Para Maria Mendonça, reforma tributária deve garantir justiça social

A deputada estadual Maria Mendonça (PSDB) considera que a reforma tributária é uma ferramenta que pode mudar a realidade e salvar o Brasil desse processo de desigualdade social que se alarga cada vez mais.

Em aparte ao pronunciamento do colega, deputado Zezinho Guimarães (MDB), na tarde desta segunda-feira, Maria comungou com a ideia de que é preciso se pensar a redistribuição de renda e maior taxação sobre patrimônio e riqueza para minimizar o problema. “Estudo do Banco Mundial revela que o Brasil está entre os dez países com pior distribuição de renda do mundo”, disse.  

Para ela, enquanto a taxação sobre riqueza foi inferior à aplicada ao salário e consumo, os contribuintes menos favorecidos economicamente continuarão sendo penalizados. “Vivemos num país onde menos se tributa patrimônio, o que penaliza de morte a população com menor poder aquisitivo”, afirmou.  

No entender da parlamentar, a reforma tributária deve garantir justiça fiscal, mas, sobretudo, justiça social, fazendo valer o que preceitua a Constituição Federal de que os impostos devem ser aplicados de acordo com a capacidade econômica do contribuinte.

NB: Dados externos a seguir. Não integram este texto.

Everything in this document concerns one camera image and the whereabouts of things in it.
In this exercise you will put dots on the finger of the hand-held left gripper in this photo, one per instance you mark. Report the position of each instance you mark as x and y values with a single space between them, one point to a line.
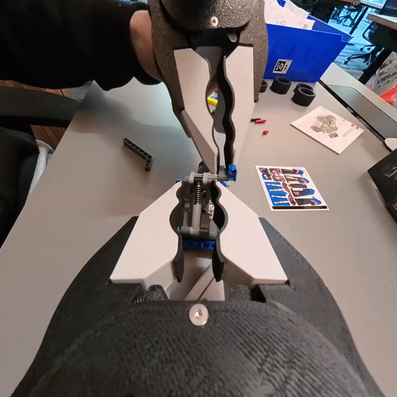
243 86
192 93

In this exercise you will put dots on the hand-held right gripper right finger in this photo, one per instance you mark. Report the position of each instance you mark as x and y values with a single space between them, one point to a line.
251 251

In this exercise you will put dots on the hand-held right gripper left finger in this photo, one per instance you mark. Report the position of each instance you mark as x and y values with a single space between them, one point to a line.
145 248

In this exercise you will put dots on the blue grey lego model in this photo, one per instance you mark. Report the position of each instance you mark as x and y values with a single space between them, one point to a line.
198 214

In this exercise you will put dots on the dark grey angled lego beam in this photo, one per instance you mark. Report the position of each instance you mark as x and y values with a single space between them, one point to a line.
139 152

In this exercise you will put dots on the yellow lego beam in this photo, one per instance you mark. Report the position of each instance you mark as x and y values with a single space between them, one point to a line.
212 100

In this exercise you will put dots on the lego sticker sheet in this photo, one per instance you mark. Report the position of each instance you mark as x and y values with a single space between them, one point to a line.
291 189

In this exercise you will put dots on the lego set box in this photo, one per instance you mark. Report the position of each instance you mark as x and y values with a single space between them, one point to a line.
384 183

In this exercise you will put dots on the person's left hand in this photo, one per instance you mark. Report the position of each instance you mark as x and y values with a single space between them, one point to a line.
142 43

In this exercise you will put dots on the black rubber tyre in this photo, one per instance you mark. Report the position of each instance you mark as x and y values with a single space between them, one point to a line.
281 84
263 86
304 97
304 86

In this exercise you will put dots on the blue bin with white label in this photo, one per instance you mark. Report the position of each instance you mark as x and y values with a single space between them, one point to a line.
304 46

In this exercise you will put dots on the white paper sheets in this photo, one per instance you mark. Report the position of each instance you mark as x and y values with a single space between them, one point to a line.
288 15

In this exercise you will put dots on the small booklet with buggy cover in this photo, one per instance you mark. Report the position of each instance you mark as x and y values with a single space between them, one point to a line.
328 130

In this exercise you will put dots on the dark computer monitor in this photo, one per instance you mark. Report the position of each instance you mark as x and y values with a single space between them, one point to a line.
359 99

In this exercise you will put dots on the light grey hooded garment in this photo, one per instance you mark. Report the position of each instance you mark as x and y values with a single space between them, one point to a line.
42 161

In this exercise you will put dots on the printed cardboard sign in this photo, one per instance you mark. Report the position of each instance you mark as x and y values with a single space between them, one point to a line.
384 71

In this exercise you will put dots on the orange traffic cone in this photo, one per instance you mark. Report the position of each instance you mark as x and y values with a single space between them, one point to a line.
389 94

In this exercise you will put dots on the wooden cabinet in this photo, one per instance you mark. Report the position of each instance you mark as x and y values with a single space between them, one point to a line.
46 136

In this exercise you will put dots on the person's black clothed body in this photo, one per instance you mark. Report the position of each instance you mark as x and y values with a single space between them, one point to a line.
15 173

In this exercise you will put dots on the dark desk with black legs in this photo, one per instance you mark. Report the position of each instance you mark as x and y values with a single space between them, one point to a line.
384 18

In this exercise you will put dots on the silver monitor stand base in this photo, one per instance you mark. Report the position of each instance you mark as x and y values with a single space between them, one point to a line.
391 143

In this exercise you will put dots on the black mesh chair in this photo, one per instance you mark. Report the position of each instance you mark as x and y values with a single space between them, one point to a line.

Do contrário, entende a deputada, a desigualdade continuará gerando uma série de outras consequências, como o aumento da violência e da drogadição. “Isso resulta em problemas que impactam, sobremaneira, na nossa sociedade. É menos condição de vida digna, menos educação, menos capacitação profissional e tantas outras questões que estão sempre reverberando no nosso dia a dia”, afirmou Maria, ao falar que, naquele exato momento em que Zezinho falava, uma mulher estava sendo agredida dentro de um hospital-maternidade, em Aracaju pelo ex-companheiro.